EXERCISE DIRECTIONS | Give back only the lines in the records below from the one with "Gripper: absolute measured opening" to the one with "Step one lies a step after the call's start", both inclusive, word for word.

Collection entries
=== Begin Enclosure ===

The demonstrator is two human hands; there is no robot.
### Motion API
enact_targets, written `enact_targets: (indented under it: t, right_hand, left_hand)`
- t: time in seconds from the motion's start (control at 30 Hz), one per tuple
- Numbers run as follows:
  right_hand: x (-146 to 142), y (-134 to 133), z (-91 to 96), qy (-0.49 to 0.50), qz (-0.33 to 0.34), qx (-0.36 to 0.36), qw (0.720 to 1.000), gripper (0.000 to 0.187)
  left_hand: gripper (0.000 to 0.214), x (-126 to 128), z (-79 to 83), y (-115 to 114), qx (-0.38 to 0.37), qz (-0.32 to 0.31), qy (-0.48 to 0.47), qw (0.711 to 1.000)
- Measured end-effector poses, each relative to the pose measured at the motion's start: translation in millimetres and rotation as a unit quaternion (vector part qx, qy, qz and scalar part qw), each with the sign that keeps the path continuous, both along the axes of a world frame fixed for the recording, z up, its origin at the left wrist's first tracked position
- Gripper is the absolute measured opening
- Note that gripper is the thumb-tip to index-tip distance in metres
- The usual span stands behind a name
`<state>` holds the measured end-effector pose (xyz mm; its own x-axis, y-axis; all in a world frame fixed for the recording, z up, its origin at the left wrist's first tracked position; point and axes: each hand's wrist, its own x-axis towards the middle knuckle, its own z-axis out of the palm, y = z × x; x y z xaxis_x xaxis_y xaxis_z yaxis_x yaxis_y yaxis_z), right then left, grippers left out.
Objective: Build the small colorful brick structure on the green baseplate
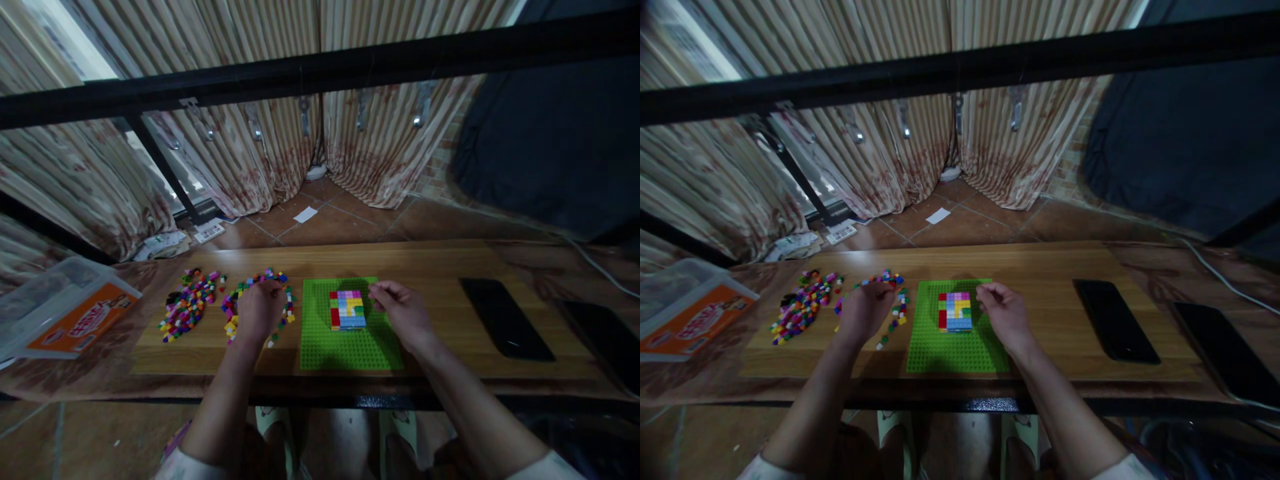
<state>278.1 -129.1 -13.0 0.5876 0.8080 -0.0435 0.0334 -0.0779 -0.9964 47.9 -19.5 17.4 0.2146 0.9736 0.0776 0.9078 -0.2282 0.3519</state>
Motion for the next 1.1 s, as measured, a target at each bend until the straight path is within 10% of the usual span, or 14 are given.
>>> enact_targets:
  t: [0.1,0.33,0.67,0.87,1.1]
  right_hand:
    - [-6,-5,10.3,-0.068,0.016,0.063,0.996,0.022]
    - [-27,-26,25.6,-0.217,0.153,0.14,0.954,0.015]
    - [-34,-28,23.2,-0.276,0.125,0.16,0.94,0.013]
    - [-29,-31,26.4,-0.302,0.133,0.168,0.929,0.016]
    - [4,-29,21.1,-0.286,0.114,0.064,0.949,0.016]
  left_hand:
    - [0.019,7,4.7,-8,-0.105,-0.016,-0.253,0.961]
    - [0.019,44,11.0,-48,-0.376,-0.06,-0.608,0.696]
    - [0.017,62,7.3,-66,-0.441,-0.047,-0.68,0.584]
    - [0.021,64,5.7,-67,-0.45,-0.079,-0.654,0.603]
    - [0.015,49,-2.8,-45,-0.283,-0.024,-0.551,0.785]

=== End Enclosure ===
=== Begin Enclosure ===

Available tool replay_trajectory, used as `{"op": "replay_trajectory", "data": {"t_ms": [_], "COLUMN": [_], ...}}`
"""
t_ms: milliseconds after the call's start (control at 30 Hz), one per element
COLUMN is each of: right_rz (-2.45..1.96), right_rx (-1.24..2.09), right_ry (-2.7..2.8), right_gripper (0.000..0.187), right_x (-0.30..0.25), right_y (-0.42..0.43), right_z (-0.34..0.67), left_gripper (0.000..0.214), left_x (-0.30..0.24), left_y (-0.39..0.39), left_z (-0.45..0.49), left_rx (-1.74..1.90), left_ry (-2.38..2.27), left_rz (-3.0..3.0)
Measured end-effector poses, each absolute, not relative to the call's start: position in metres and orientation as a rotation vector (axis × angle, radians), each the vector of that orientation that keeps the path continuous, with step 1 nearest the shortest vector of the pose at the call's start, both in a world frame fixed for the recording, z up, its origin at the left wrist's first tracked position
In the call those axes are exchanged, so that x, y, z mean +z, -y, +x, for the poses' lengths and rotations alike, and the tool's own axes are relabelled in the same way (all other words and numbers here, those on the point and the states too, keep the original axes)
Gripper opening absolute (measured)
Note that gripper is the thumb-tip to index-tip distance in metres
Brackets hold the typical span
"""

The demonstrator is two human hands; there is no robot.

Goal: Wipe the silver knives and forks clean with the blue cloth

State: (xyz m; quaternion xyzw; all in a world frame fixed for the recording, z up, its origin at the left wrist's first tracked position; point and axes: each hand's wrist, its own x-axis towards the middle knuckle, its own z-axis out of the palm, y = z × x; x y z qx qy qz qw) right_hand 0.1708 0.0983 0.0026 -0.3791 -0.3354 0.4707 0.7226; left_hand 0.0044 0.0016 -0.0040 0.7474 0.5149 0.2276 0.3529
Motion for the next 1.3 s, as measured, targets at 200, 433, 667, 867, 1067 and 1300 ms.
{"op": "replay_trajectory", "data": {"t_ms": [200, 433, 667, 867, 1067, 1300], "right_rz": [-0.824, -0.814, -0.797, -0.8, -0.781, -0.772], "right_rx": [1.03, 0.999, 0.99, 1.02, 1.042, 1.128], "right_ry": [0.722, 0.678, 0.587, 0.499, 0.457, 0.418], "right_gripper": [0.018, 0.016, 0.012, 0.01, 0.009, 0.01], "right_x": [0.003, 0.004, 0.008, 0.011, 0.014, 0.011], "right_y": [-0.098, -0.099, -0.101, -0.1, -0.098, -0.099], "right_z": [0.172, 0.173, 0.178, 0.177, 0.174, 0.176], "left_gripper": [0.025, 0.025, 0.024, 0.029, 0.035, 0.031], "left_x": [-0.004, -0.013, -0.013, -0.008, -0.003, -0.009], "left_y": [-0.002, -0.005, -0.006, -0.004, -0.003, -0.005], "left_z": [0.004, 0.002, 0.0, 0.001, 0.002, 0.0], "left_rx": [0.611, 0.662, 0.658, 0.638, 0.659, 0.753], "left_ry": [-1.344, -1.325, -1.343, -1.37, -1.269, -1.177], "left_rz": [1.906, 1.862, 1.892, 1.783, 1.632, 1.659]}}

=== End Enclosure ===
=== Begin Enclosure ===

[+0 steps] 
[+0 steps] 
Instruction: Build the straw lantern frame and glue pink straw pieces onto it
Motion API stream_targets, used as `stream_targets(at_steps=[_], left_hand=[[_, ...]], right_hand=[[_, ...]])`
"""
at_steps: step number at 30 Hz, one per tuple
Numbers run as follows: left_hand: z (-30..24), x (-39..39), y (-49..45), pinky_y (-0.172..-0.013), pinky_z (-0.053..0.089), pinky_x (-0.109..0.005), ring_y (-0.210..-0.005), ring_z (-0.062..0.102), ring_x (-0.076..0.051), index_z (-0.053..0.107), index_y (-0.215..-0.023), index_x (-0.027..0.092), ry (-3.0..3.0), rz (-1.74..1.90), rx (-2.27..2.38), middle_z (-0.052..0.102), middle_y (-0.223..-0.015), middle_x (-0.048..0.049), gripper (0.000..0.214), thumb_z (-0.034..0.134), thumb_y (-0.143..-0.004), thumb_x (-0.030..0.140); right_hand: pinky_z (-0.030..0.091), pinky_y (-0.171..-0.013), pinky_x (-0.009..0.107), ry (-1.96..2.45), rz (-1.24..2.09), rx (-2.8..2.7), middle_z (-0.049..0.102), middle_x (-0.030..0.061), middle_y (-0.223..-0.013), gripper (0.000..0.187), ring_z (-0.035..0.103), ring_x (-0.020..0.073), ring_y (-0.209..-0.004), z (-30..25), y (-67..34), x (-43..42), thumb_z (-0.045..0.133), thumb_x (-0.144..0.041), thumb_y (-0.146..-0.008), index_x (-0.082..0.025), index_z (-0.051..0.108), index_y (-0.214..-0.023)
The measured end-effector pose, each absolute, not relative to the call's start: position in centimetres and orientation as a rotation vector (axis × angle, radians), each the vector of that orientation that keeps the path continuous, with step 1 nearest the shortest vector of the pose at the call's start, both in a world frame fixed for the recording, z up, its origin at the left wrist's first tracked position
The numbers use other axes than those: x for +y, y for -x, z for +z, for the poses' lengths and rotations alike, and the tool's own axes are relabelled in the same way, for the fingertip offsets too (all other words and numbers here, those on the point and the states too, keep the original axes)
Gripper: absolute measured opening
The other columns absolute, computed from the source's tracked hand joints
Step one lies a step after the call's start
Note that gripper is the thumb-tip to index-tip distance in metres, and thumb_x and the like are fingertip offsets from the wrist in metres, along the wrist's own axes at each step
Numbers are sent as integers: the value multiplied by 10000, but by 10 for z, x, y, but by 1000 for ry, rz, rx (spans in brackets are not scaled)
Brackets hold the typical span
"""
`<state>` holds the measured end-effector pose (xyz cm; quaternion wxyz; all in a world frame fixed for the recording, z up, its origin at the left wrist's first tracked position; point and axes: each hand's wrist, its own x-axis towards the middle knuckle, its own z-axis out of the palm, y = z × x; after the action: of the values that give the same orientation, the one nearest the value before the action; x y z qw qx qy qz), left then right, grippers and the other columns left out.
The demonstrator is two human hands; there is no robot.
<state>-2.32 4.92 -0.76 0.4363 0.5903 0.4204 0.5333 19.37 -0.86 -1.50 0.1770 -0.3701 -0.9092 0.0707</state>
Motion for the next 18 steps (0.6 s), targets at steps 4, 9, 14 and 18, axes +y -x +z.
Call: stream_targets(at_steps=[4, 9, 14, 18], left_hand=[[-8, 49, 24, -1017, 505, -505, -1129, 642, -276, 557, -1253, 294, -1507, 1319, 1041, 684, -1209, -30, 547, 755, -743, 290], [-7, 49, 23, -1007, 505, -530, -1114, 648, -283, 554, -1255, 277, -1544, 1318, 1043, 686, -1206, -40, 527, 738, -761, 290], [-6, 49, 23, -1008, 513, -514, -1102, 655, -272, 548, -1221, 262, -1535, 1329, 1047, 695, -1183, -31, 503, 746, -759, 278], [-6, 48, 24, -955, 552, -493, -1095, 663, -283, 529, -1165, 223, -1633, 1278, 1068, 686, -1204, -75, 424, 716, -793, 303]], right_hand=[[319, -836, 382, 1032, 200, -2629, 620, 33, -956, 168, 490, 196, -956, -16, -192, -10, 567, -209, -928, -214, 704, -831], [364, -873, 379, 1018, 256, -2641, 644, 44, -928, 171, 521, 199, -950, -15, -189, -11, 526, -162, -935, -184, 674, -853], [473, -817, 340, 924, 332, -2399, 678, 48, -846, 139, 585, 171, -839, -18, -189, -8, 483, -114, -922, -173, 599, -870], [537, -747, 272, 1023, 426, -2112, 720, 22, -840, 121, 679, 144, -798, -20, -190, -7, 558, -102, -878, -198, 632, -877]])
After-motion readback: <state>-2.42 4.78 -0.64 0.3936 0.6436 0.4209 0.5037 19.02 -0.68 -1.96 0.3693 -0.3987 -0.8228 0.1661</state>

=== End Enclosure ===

YOUR SOLUTION |
Gripper: absolute measured opening
The other columns absolute, computed from the source's tracked hand joints
Step one lies a step after the call's start

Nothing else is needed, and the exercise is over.